Despite these challenges, communities continue to rely on indigenous knowledge, traditional leadership, and social support networks as important coping mechanisms. However, the effectiveness of these strategies is increasingly strained by recurrent climate shocks. Participants emphasized the need for greater community involvement in adaptation planning, stronger local governance, and livelihood diversification through community-based tourism initiatives.
The findings reinforce Climate Vulnerability, Sustainable Livelihoods, and Resilience theories by demonstrating that vulnerability is shaped not only by environmental exposure but also by economic dependence, institutional capacity, and social relations. Consequently, climate adaptation efforts should move beyond sector-specific interventions and adopt integrated approaches that address water security, livelihood diversification, tourism sustainability, and human–wildlife conflict simultaneously.

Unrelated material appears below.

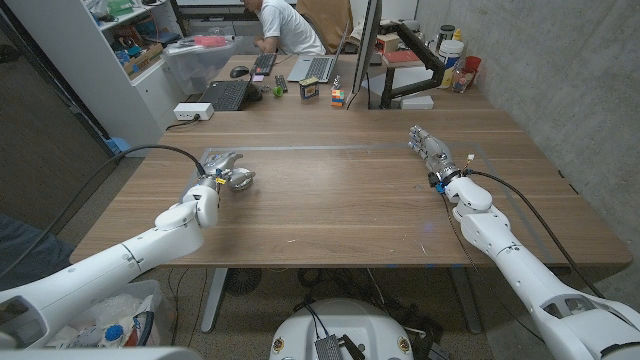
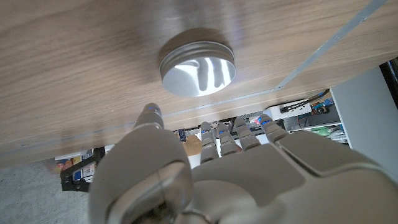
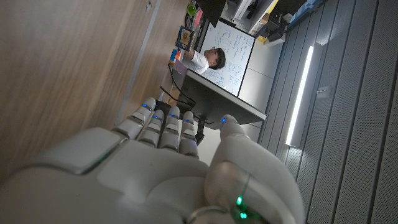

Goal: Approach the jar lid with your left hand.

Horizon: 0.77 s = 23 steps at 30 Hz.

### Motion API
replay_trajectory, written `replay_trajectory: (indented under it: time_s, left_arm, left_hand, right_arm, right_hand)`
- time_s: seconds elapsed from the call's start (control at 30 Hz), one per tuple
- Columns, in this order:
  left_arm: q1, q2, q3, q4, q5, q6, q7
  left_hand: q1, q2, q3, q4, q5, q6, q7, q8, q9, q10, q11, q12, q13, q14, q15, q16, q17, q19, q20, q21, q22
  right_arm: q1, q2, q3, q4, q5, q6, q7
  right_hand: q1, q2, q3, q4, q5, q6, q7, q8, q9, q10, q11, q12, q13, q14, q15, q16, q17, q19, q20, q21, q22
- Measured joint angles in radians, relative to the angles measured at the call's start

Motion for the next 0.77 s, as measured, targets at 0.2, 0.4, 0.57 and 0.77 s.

The study recommends strengthening participatory adaptation planning, investing in climate-resilient infrastructure such as all-weather road network from Muluwe Village upto Amanzi Camp in the Lower Zambezi National Park, promoting community-based tourism such as cultural tourism in central places such as Mugulameno and Kabwadu , and integrating indigenous knowledge into climate policies. Further research should assess the long-term effectiveness of community-led adaptation strategies in tourism-dependent communities across Zambia.
Declaration of interest
The author declares that he has no known financial interests or personal relationships that could have inappropriately influenced, or may be perceived to influence, the work reported in this study.
Funding declaration
This research did not receive any specific funding or grant support from public, commercial, or not-for-profit organizations.